How we ran 10 000 compliance rules in under 10 minutes

This blog is for technical people wanting to get a better idea of the capabilities of Apache Spark for running high performance calculations over asset manager data.

Compliance limit checking involves running large number of rules over portfolio holdings data. Regulatory rules or client mandates can require hundreds of rules over many portfolios resulting an explosion in the number of calculations required.  Using relational databases and standard coding techniques performs very poorly with compliance rule runs taking several hours.

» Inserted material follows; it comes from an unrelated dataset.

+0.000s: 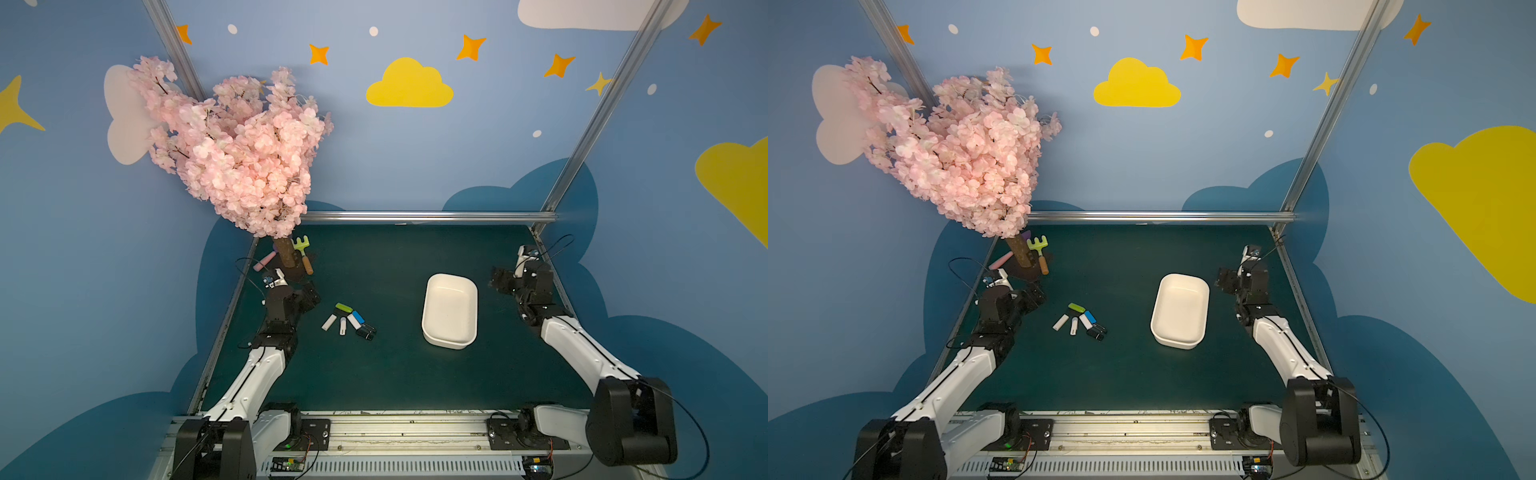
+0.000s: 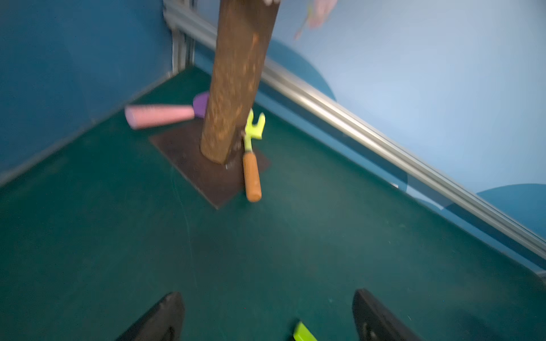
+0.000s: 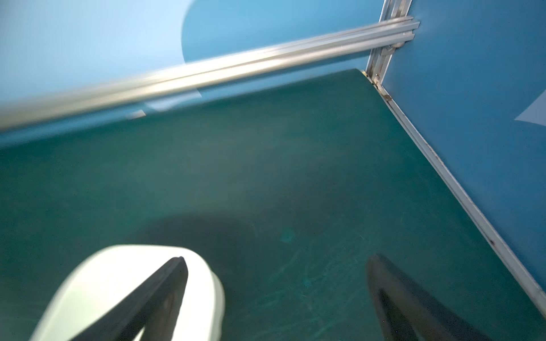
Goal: Put the usb flash drive into the storage box
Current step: Pick up the USB flash from the center of the board.
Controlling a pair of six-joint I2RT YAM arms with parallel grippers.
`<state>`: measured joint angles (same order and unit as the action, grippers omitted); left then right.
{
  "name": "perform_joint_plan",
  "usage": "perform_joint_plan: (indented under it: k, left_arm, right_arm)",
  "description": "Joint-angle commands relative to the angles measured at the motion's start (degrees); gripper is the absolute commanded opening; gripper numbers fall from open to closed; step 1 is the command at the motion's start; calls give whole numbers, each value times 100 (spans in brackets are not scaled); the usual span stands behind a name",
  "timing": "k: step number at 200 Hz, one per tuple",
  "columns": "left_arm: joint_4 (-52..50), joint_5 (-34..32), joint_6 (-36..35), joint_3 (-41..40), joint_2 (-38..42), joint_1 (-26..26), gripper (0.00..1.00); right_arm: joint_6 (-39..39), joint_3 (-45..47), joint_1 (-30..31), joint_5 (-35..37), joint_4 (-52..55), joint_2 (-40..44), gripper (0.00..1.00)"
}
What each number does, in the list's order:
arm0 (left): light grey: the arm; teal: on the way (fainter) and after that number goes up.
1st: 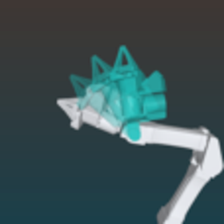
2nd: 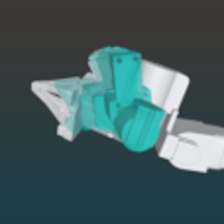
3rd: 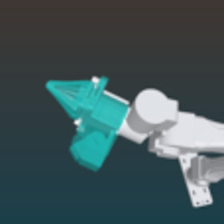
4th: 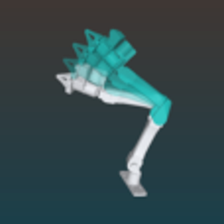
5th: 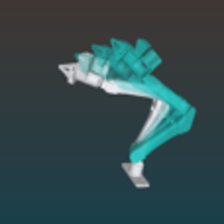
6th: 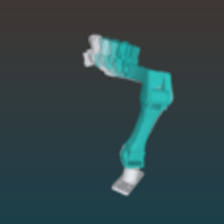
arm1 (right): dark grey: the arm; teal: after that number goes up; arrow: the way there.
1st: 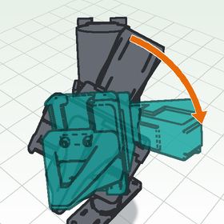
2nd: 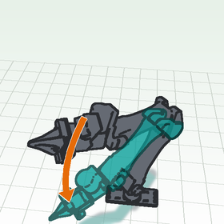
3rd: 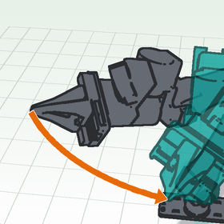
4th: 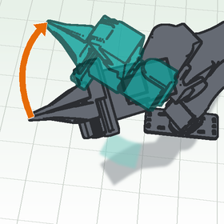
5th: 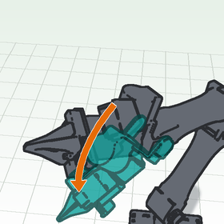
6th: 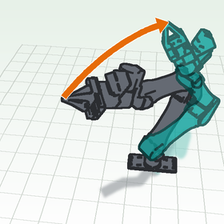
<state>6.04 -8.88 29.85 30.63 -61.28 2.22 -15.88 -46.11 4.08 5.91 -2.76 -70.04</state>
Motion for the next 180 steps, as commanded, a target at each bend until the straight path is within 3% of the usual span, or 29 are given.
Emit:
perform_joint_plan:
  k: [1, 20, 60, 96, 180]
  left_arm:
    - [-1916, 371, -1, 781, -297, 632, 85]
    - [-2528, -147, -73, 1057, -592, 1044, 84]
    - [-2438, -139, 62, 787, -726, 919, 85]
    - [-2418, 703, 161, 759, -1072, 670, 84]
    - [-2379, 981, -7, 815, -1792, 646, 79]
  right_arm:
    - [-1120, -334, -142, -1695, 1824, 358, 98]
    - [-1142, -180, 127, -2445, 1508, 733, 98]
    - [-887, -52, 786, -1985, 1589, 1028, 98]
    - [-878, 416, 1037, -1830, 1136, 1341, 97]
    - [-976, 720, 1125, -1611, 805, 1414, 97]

This can be a problem as runs can exceed the overnight window and it’s also not possible to re-run rules after corrections are made as it takes too long to get results.

In my previous blog post I wrote how new data science frameworks, such as Apache Spark, are a good fit for this problem as they can handle large numbers of concurrent calculations. When paired with data lake storage they could provide a low-cost high-performance solution to this tricky problem.

Setting up the environment

To investigate this problem, we setup an environment consisting of:

  1. About 1000 portfolio records, about 2000 instrument records and about 4.5 million holdings records stored in a Databricks delta lake running on Microsoft Azure blob storage.   
  2. We loaded the ICB classifications from the JSE and manufactured fake Issuer classifications.
  3. Our rule set consisted of 100 rules that performed the actions that simulate real compliance limit checking:
    1. Fetch holdings data for a portfolio and date.
    2. Filter holdings data based on a random classification query such as “Industry=Financials”.
    3. Group holdings data around the issuer.
    4. Aggregate values for each group.
    5. Compare aggregate values to total holdings for limits.
    6. Save breach results back into the delta lake.
    7. Capture a snapshot of data for audit purposes.
  4. Each rule ran for 100 portfolios resulting in 10 000 rule executions.

Spark is a distributed computing system that requires clusters of virtual machines, we selected the following settings for the spark cluster:

  1. One driver node with 16 cores and 64Gb RAM.
  2. Between 5-10 worker nodes with 8 cores and 32Gb RAM with auto-scale set to on so that the VMs could be created on demand.
  3. Nodes are Linux virtual machines that run at low cost (more on that later).
  4. There are various limits on the core count and VMs available in each Azure region so we picked a “middle of the road” scenario that would be available in any region with low cost.

The Results

All 10 000 rules ran in just under 10 minutes at about 8.5 – 9.5 minutes, we repeated the run multiple times to make sure we could reproduce the results. The results were very impressive, and we think we can make an improvement of around 20% by optimizing queries, joins, partitions, merge operations and so on. As it stands it’s a huge improvement over standard techniques that take several hours to run the same number of rules.

How Much Does It Cost

There is no point creating a fast calculation system if it’s too expensive and part of being a cloud developer is making sure that you use services that don’t incur high cost (unless you really need them, and the business case is suitable).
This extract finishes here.